ナショナリズムをあおり、個人崇拝を奨励し、国家機関を軽んじる。近年、世界各地で「強権的指導者」が台頭している。プーチン、習近平、トランプ…。彼らの政治スタイルは民主主義を脅かす。こうした新しい潮流はいつ頃、定着したのか? その背景には何があるのか? 世界秩序を壊しかねない、強権的指導者の正体に迫る。

要約

「強権的指導者」が台頭する世界

 今、世界各地で「強権的指導者(ストロングマン)」が台頭し、世界政治を根本的に変えている。

 世界が瓦礫と化した第2次世界大戦の終結以降、政治的自由は世界中で進展してきた。その歩みは不安定だが、全体的な方向性は明らかだった。

 1945年当時、世界にはわずか12カ国しか民主主義国家は存在しなかった。それが2002年には92カ国になり、史上初めて独裁国家の数を上回った。それ以来、正式に民主主義国家と定義された国々の数は、わずかながらも独裁的な政権の数をしのいでいた。

 だが今、民主主義の衰退が始まっている。この現象の中心にあるのが、強権的指導者の台頭だ。

世界中に広がる強権的指導者

 強権的指導者の時代は、ドナルド・トランプが大統領になる、ずっと前から始まっている。
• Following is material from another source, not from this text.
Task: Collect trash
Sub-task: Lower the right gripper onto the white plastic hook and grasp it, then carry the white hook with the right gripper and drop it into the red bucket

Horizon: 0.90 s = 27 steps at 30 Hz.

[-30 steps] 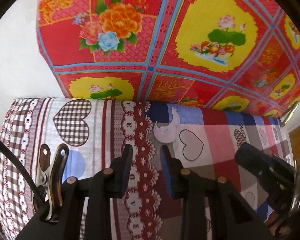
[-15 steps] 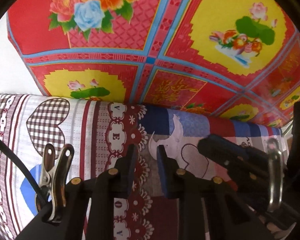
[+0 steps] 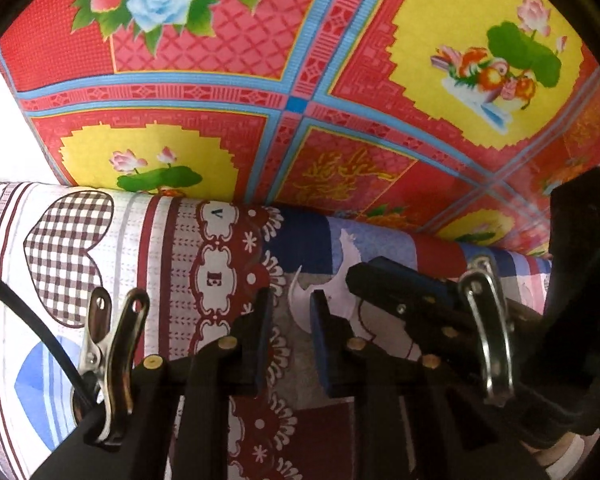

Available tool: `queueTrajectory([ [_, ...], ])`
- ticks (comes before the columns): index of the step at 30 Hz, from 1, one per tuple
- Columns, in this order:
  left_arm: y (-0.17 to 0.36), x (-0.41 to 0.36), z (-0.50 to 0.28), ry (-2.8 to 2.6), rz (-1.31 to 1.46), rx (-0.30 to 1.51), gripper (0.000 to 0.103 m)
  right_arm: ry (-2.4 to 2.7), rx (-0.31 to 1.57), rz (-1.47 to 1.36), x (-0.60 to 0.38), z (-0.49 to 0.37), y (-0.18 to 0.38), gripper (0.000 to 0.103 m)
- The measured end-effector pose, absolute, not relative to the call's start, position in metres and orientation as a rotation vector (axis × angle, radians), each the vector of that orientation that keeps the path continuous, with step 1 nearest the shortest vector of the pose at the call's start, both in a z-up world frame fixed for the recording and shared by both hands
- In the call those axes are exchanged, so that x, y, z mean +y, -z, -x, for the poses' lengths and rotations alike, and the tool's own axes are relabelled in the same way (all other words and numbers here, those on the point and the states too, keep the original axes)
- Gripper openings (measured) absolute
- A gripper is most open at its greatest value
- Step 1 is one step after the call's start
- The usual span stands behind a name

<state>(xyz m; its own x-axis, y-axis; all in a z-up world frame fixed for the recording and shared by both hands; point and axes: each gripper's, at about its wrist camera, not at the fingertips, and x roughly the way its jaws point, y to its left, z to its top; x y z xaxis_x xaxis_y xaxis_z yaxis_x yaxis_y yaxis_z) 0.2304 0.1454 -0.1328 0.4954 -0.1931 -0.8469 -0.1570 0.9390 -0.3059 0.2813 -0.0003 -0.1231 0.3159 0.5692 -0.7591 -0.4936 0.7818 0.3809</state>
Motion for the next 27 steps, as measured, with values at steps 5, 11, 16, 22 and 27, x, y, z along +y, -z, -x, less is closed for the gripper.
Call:
queueTrajectory([
  [5,0.143,0.136,-0.230,0.041,0.376,1.052,0.010,-0.693,1.030,-0.100,-0.001,-0.280,0.122,0.013],
  [11,0.137,0.127,-0.222,0.053,0.379,1.041,0.010,-0.706,0.988,-0.114,-0.001,-0.271,0.106,0.012],
  [16,0.131,0.131,-0.210,0.048,0.392,1.023,0.010,-0.725,0.972,-0.108,0.005,-0.261,0.097,0.012],
  [22,0.121,0.147,-0.195,0.024,0.418,0.993,0.010,-0.762,0.961,-0.102,0.016,-0.244,0.087,0.012],
  [27,0.112,0.162,-0.171,-0.007,0.432,0.964,0.010,-0.807,0.939,-0.079,0.038,-0.225,0.078,0.012],
])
 中国とインドは、ともに強権政治に傾斜している。習近平国家主席とナレンドラ・モディ首相はまったく異なる政治体制の国を運営しているが、指導者個人を前面に出した統治手法は共通している。ナショナリズム、自国は「強い」というレトリック、自由主義(リベラリズム)への激しい敵意が特徴だ。
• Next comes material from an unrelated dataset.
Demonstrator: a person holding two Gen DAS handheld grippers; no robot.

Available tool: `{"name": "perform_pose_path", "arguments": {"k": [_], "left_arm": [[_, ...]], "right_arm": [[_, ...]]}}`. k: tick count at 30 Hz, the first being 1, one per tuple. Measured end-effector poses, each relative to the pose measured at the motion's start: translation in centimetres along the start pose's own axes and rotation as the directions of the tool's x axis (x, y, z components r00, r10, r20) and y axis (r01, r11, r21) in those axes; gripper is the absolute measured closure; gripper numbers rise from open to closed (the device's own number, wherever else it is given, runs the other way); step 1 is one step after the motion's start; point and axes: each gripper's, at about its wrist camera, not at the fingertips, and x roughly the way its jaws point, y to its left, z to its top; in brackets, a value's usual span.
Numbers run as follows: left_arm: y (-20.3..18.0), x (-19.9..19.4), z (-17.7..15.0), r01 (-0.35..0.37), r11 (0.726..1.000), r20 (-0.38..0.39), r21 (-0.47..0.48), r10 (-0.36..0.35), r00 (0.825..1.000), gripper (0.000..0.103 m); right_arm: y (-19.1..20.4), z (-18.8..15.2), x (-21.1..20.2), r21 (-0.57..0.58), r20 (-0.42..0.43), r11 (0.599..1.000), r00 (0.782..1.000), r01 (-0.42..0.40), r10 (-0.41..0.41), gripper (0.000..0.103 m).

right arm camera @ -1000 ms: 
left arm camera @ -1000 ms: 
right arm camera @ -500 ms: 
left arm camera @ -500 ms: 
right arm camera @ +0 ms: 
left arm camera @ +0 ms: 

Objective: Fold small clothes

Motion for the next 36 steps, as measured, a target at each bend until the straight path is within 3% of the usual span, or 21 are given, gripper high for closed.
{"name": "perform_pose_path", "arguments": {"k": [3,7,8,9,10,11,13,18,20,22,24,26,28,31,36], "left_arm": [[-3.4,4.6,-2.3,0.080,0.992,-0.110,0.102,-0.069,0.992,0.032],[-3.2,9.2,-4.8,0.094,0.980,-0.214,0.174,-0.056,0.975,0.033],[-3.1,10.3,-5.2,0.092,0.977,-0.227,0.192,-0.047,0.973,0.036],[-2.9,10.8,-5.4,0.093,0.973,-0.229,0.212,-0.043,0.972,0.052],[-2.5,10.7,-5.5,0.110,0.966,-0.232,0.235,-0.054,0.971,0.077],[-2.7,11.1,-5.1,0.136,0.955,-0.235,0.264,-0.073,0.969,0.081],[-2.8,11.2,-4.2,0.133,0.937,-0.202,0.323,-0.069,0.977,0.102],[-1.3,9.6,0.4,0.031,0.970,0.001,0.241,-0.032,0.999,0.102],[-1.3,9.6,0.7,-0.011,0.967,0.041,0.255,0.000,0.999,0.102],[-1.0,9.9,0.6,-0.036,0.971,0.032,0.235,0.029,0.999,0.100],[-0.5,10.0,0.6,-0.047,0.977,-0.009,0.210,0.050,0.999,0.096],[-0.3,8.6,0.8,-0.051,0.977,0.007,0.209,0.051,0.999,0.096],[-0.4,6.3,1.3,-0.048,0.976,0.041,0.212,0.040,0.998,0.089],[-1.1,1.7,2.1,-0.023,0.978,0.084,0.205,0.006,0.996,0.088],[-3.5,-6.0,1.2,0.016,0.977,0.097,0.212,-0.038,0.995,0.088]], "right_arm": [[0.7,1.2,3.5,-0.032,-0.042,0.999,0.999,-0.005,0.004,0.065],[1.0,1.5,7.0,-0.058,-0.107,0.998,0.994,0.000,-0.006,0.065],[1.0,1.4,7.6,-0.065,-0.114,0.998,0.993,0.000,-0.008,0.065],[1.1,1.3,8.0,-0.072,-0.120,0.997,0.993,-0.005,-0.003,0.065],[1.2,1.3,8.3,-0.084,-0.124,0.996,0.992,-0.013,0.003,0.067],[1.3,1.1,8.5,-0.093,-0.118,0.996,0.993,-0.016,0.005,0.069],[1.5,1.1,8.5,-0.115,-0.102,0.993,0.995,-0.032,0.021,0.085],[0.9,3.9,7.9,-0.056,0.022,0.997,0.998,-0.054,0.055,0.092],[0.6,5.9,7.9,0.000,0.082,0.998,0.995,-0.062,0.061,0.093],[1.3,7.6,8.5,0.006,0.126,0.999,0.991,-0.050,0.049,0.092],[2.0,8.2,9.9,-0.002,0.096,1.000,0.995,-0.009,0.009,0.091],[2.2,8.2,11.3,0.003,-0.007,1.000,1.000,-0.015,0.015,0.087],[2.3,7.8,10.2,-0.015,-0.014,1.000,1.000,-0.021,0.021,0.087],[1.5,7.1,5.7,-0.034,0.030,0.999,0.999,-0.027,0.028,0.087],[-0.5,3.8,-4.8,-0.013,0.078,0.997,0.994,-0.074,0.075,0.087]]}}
 EUの東側にある重要な2大国ロシアとトルコも、強権的指導者によって運営されている。ウラジーミル・プーチン大統領もレジェップ・タイイップ・エルドアン大統領も、政権を握ってから20年近くが経過している。

 ハンガリーのビクトル・オルバン首相やポーランドのヤロスワフ・カチンスキ元首相により、EUにも強権的指導者の手法が入り込んできている。

 このような国際的なパターンは、強権的指導者の政治スタイルは権威主義体制に限定されないことを示す。今やこの手法は、民主的選挙で選ばれた政治家の間でもよく見られる。